▸ **EXERCISE DESCRIPTION**: From the entries below, give the number of lines where the word "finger" occurs, and nothing else.

** Opening RAW DATA block **

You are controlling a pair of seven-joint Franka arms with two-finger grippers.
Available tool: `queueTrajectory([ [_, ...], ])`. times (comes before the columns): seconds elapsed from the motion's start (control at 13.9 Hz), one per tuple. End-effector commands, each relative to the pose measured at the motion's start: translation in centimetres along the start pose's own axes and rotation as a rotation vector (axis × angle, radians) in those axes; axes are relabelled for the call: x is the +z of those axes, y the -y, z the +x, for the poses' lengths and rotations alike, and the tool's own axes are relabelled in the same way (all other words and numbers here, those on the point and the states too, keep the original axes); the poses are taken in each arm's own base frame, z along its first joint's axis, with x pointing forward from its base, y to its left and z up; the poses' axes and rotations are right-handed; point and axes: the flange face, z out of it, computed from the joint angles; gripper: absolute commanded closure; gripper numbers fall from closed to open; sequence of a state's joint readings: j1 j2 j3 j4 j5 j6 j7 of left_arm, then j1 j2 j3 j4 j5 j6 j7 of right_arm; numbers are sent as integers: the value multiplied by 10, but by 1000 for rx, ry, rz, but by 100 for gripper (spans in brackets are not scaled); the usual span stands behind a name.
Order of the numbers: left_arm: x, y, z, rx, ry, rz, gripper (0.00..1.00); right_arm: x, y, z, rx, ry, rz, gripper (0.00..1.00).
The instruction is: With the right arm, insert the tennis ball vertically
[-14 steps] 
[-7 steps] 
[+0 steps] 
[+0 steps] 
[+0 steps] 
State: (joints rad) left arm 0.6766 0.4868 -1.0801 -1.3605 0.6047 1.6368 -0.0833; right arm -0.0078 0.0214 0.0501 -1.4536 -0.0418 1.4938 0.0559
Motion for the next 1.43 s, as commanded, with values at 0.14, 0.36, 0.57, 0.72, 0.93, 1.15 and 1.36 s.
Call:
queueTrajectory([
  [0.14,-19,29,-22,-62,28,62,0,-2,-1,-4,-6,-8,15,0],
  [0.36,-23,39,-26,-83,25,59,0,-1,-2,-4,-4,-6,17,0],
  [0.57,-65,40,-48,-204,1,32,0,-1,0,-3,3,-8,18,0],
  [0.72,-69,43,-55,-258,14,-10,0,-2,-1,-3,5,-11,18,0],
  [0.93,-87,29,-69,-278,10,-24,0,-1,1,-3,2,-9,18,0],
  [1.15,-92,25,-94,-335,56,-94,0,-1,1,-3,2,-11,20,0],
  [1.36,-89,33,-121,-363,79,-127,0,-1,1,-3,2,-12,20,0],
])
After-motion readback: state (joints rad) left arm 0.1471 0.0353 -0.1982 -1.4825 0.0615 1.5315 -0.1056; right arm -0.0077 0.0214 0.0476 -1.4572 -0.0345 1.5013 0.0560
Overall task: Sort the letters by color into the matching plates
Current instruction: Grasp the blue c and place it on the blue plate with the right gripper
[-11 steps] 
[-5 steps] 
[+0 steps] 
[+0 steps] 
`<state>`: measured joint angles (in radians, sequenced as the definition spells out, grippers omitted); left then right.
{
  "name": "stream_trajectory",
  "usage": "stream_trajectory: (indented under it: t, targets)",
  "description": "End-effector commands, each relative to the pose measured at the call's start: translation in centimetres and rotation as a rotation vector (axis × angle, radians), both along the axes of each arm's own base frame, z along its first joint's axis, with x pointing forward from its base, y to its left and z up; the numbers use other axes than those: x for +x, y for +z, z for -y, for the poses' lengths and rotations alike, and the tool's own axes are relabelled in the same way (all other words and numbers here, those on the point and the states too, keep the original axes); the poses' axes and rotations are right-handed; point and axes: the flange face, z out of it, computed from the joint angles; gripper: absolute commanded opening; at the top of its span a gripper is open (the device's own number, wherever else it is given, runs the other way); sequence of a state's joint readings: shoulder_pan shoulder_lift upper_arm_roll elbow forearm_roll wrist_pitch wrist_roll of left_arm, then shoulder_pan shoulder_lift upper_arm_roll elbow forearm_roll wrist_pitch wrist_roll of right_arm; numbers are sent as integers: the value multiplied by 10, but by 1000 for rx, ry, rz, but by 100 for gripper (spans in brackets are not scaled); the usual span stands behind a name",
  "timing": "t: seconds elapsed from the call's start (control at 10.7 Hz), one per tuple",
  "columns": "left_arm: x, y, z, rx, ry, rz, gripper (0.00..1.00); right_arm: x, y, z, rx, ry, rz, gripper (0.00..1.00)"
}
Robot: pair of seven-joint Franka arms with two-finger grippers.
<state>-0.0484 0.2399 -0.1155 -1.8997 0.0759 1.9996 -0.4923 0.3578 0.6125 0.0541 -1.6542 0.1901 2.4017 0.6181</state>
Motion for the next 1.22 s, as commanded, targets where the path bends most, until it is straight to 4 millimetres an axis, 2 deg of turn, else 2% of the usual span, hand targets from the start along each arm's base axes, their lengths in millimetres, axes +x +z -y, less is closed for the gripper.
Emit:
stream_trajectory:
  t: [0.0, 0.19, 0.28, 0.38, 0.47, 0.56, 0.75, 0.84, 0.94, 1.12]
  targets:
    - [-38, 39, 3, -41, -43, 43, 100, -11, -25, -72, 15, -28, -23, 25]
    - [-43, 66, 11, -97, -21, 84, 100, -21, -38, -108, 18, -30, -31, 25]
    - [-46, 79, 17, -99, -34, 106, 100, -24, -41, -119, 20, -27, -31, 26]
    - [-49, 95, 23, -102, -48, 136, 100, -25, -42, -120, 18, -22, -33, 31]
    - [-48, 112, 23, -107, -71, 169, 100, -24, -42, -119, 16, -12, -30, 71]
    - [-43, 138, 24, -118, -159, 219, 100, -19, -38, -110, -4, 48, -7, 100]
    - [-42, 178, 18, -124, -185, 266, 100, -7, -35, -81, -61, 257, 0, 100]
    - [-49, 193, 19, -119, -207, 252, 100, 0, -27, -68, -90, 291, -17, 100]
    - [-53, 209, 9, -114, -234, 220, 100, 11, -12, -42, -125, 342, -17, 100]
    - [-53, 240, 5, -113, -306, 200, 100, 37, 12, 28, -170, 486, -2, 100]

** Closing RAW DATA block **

▸ **FINAL ANSWER**: 2